Work task. Among the lines of data below, reproduce only those from the one with "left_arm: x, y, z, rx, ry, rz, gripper" through the one with "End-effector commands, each", exactly as they stand, both ends included.

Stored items
=== Section Start ===

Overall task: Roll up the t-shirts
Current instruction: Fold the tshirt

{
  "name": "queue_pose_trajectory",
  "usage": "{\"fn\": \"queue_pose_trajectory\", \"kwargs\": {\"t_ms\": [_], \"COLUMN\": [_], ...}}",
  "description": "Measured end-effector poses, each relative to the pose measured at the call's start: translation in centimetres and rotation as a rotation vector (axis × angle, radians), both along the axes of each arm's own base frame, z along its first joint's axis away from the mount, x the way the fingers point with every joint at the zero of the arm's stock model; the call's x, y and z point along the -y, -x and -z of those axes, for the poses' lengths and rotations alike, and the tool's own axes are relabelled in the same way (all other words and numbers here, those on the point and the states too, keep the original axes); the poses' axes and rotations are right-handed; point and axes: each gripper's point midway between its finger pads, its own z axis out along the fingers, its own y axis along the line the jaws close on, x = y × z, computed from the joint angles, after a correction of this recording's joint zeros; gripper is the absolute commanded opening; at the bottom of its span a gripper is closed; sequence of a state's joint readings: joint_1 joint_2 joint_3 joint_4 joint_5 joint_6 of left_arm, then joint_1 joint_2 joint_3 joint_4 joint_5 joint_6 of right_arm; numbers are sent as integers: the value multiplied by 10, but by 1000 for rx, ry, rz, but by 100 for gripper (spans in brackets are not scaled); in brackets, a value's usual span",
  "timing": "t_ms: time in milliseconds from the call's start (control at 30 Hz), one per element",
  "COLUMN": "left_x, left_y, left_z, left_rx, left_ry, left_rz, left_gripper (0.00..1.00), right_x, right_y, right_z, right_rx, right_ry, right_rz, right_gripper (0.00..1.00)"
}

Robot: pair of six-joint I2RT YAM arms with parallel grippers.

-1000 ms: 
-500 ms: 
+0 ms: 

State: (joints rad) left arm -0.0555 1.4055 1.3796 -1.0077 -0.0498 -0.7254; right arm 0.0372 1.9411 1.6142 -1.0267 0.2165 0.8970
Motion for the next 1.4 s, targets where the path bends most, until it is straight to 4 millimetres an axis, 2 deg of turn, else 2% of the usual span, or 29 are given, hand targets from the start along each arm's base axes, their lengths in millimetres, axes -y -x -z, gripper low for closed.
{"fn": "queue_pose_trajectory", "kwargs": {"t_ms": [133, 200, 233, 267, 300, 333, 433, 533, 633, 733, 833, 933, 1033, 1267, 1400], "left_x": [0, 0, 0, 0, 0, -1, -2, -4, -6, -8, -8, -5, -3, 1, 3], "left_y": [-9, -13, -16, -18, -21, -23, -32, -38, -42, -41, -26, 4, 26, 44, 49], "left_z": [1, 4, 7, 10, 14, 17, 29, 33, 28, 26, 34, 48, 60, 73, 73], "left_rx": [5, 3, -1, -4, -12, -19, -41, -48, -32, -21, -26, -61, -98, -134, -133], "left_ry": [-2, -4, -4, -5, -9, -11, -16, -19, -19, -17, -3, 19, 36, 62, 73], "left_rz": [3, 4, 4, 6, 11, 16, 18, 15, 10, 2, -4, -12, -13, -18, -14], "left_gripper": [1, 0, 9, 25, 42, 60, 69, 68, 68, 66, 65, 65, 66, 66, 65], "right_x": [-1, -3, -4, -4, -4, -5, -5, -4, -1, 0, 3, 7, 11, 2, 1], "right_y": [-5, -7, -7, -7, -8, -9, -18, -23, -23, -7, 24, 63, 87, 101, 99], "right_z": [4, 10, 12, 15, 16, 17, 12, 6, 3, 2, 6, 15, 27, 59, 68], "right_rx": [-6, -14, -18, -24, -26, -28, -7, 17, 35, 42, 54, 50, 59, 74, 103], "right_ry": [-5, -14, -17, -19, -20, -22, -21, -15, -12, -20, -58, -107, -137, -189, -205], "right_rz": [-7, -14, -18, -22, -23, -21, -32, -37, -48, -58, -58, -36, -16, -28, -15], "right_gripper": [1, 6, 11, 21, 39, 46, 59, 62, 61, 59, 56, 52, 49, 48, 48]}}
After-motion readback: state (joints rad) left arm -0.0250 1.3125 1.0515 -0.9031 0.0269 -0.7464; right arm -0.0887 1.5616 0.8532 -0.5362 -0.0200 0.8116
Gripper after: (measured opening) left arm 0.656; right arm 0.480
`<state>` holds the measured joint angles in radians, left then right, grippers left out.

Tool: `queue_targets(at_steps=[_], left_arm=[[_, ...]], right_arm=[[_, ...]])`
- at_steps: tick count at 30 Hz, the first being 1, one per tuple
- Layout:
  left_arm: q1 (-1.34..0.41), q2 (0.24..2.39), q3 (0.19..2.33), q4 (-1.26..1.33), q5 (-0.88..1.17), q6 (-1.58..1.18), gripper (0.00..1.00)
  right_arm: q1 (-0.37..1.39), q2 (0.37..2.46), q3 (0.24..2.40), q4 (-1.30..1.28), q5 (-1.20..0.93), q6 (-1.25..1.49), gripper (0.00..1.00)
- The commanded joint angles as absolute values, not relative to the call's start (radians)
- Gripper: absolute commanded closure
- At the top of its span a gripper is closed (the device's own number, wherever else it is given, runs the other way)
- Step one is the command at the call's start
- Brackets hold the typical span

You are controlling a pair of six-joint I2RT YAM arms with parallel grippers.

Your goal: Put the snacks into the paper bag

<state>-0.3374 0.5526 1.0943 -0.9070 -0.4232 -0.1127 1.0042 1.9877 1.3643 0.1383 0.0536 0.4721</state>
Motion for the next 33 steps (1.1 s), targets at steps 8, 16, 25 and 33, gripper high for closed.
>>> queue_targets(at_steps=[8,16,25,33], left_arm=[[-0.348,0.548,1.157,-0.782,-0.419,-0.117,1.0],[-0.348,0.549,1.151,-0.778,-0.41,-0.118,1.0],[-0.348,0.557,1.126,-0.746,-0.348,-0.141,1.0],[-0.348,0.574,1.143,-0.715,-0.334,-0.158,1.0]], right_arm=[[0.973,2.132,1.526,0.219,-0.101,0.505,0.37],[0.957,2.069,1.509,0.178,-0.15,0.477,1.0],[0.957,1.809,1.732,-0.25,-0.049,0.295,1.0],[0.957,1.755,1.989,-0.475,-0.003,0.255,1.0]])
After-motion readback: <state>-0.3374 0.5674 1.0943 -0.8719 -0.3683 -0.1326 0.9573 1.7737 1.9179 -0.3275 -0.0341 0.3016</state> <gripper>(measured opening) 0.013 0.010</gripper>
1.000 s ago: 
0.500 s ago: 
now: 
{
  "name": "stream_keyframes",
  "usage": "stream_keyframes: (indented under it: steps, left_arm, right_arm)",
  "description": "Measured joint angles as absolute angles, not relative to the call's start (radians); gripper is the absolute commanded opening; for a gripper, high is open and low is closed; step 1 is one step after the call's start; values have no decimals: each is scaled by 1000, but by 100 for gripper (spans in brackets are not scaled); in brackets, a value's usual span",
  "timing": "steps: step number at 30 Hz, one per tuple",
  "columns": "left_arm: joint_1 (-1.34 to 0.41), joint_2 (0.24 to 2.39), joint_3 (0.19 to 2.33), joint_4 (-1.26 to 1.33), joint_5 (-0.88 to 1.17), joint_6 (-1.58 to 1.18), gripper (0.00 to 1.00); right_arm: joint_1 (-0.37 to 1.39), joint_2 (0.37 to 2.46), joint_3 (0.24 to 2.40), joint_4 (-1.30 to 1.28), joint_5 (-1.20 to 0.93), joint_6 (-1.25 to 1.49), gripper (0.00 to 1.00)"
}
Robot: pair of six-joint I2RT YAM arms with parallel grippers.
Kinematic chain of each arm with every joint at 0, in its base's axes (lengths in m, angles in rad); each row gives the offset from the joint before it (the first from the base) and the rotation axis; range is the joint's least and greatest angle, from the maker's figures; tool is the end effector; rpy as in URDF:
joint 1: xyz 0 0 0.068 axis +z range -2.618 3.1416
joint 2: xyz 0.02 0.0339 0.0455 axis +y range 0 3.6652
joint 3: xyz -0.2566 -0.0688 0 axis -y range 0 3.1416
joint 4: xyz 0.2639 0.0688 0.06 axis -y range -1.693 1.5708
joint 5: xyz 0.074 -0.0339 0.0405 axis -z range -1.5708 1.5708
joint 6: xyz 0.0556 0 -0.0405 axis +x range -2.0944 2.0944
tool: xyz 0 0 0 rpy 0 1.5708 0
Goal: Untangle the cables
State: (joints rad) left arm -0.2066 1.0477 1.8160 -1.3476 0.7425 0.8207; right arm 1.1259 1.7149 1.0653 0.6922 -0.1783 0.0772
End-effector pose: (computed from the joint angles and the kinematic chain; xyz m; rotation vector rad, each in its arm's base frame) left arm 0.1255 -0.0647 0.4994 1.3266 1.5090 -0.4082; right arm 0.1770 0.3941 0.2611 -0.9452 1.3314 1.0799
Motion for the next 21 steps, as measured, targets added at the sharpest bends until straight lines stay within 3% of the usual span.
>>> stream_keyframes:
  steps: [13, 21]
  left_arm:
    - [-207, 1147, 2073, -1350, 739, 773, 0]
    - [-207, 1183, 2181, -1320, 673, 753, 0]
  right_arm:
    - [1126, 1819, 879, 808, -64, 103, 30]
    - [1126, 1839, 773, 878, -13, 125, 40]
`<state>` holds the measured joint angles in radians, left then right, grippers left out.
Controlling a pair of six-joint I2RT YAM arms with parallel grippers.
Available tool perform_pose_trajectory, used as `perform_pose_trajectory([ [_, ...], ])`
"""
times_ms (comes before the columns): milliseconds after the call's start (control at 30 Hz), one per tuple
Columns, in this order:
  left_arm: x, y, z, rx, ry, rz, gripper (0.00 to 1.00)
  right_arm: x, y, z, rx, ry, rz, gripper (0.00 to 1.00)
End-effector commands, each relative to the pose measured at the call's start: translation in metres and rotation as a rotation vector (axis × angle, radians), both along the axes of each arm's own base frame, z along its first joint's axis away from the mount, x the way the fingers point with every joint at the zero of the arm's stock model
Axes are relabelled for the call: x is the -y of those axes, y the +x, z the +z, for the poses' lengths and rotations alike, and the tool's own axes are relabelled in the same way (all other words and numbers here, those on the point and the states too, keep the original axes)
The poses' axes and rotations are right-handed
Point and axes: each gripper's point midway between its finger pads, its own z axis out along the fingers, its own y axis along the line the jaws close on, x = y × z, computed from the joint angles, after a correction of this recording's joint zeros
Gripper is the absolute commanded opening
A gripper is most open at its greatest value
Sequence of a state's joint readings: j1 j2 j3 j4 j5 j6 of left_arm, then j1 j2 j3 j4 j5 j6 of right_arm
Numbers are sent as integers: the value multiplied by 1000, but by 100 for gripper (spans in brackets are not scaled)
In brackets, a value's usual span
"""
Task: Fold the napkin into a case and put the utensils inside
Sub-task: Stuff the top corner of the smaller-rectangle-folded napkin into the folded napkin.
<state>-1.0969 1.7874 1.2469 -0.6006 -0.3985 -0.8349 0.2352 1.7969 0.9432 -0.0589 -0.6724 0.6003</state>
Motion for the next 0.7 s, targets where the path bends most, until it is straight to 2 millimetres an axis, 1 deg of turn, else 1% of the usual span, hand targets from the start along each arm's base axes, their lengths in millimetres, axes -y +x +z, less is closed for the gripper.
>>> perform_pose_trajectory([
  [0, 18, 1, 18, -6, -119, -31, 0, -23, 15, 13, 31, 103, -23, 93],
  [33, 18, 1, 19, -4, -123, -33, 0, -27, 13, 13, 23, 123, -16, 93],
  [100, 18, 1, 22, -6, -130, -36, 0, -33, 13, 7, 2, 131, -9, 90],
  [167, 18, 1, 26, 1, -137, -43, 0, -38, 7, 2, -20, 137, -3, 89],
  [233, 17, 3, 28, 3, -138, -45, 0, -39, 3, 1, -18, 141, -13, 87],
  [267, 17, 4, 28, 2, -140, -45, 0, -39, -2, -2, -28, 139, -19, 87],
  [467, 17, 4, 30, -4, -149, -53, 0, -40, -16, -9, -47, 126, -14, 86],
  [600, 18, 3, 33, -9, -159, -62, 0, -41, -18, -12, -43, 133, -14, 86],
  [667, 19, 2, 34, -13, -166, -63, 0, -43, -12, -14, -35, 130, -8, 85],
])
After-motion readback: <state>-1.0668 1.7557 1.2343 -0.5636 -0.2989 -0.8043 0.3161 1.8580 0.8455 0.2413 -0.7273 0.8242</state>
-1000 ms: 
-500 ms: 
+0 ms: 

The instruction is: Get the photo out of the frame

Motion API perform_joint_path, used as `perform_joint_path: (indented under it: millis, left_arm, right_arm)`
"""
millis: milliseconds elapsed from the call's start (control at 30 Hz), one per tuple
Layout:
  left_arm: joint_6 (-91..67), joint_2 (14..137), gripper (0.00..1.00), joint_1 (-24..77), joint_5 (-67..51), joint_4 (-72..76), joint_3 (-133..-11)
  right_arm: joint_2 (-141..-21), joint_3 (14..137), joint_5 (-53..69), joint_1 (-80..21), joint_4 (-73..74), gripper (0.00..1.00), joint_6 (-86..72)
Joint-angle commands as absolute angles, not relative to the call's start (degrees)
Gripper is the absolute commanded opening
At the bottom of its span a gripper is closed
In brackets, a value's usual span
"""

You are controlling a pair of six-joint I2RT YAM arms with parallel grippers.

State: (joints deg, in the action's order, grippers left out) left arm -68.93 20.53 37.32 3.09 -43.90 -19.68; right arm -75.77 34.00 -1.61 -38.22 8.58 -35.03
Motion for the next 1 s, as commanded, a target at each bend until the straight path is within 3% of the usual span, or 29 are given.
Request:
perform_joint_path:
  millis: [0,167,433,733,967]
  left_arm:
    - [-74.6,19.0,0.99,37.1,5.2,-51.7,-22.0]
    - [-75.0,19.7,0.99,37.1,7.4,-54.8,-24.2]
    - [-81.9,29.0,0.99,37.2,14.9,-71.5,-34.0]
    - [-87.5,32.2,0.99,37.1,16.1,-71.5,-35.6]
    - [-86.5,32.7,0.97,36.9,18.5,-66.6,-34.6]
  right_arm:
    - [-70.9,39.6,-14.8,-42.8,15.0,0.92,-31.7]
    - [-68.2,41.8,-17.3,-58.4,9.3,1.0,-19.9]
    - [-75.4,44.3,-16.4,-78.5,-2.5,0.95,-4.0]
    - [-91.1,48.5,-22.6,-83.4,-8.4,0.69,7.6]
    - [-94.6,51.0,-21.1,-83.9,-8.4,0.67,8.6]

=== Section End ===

Solution to this exercise.
  left_arm: x, y, z, rx, ry, rz, gripper (0.00 to 1.00)
  right_arm: x, y, z, rx, ry, rz, gripper (0.00 to 1.00)
End-effector commands, each relative to the pose measured at the call's start: translation in metres and rotation as a rotation vector (axis × angle, radians), both along the axes of each arm's own base frame, z along its first joint's axis away from the mount, x the way the fingers point with every joint at the zero of the arm's stock model

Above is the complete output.